Supermassive black holes: size matters
Michael Tremmel is working on figuring out how supermassive black holes came to be. Photo: Greg Scheiderer. |
Tremmel explained that an ordinary black hole—one of between one and 10 solar masses—is the result of simple stellar evolution.
“When a massive star runs out of fuel and explodes in a supernova, the core of the star continues collapsing and forms a black hole,” he said.
The problem is that supermassive black holes can be of billions of solar masses and could not have formed in the same way.
“It’s still an open question where these black holes came from,” Tremmel said, “but we think that they must have formed very, very early on in the universe when the first stars that exist were beginning to form. Before there were galaxies, before there were stars, there were supermassive black holes.”
We’ve never seen a black hole because they don’t emit light. Their gravity is such that even light can’t break free. But the evidence that they exist is plain. Tremmel explained that we have observed stars orbiting rapidly around the center of our own galaxy. By gauging the trajectories of these stars we reach one conclusion about what they are orbiting.
“This object must be really, massive, and really, really small,” he said. “The only thing this thing could be is a black hole that is a billion solar masses.”

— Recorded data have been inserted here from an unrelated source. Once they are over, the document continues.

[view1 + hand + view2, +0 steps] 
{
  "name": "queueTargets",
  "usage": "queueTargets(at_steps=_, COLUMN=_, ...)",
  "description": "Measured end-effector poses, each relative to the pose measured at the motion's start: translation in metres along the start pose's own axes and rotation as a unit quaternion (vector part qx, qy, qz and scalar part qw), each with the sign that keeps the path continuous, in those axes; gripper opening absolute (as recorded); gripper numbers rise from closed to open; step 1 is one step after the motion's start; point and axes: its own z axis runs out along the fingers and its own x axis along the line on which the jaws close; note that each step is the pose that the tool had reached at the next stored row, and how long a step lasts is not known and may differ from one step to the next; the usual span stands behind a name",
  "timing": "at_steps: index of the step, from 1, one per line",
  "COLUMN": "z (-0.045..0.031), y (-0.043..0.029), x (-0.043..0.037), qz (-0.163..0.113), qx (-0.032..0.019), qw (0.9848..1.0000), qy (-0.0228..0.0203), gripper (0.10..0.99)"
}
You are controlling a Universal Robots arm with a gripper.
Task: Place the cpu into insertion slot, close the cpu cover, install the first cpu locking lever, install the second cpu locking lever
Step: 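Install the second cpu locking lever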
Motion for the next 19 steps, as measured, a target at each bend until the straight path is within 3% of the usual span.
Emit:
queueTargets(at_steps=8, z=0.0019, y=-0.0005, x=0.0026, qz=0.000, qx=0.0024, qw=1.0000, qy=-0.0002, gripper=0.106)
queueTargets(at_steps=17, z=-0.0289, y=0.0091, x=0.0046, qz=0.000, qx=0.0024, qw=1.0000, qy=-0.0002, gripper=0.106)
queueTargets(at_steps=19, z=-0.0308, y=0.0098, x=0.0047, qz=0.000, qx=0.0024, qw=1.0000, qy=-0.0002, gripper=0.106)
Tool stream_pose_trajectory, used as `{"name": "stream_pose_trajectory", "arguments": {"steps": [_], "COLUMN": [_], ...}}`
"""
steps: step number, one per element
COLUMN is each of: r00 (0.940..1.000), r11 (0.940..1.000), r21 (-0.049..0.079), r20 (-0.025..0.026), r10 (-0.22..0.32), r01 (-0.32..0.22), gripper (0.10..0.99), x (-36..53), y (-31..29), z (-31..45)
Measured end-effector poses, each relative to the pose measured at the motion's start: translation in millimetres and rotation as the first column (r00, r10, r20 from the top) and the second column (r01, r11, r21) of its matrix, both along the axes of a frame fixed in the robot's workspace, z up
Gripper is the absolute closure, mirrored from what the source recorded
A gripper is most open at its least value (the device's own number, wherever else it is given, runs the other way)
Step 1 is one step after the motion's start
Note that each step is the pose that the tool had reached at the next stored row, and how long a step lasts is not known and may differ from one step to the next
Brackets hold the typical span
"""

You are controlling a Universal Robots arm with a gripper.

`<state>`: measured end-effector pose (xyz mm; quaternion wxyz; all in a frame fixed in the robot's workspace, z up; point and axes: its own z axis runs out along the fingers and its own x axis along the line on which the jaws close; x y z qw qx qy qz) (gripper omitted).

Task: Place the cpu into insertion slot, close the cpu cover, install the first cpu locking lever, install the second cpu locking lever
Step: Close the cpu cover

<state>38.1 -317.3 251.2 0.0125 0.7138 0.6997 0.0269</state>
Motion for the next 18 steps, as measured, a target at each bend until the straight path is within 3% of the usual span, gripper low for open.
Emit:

We’ve seen the evidence of black holes in other galaxies by catching the glow of gas as it is consumed by supermassive black holes.
“This gas is flowing in, spiraling around, and becoming very, very hot,” Tremmel noted. “As that gas gets really hot it emits a lot of light.”
Tremmel said it’s an exciting time for his field of study, trying to figure out more about the formation of supermassive black holes.
“These relatively tiny objects within a galaxy are a true mystery still for astronomers,” he said.